**Your goal**
Among the lines below, count those with "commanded". Give the total alone.

**Input data**
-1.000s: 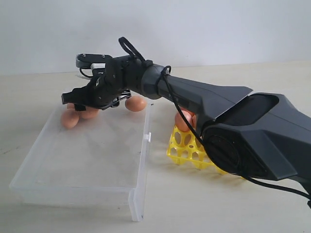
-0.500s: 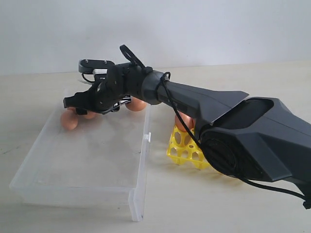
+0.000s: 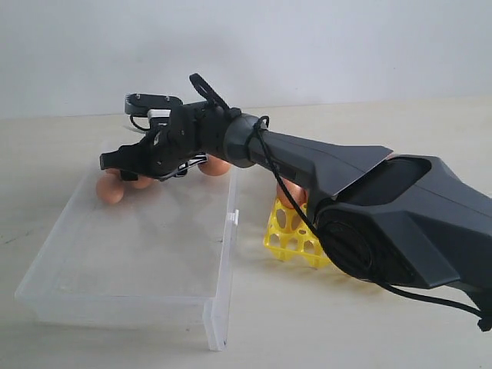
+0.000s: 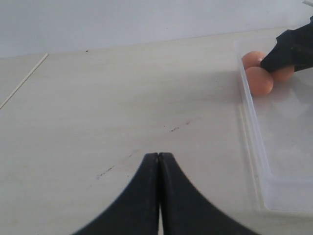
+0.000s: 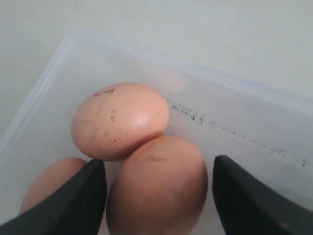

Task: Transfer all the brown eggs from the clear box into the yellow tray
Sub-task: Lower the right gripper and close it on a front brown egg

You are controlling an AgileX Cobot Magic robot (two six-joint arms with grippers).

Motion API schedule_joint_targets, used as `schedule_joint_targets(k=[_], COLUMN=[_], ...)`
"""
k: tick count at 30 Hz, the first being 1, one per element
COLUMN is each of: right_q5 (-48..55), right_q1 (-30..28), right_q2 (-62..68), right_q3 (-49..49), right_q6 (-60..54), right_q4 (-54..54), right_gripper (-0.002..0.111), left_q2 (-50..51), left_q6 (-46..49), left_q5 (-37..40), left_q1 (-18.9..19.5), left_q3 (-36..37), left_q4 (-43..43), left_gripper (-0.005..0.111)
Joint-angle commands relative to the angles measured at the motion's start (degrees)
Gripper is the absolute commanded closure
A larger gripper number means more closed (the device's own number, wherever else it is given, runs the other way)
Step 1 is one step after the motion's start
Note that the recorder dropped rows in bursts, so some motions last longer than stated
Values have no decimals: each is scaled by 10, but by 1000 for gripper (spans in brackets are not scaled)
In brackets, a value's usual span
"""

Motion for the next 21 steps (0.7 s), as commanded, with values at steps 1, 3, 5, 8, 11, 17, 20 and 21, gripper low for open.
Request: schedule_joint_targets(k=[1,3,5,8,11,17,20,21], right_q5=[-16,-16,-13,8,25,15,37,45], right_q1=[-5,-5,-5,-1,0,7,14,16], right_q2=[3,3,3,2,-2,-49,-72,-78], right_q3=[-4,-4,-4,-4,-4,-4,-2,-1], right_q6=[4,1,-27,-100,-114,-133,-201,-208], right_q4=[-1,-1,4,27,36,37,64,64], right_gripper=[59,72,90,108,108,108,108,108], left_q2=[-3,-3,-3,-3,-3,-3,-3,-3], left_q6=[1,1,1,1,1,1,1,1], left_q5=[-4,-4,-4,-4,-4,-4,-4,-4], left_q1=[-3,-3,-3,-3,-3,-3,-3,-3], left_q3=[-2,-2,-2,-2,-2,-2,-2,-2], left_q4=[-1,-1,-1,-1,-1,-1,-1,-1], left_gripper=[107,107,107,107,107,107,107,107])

**Answer space**
2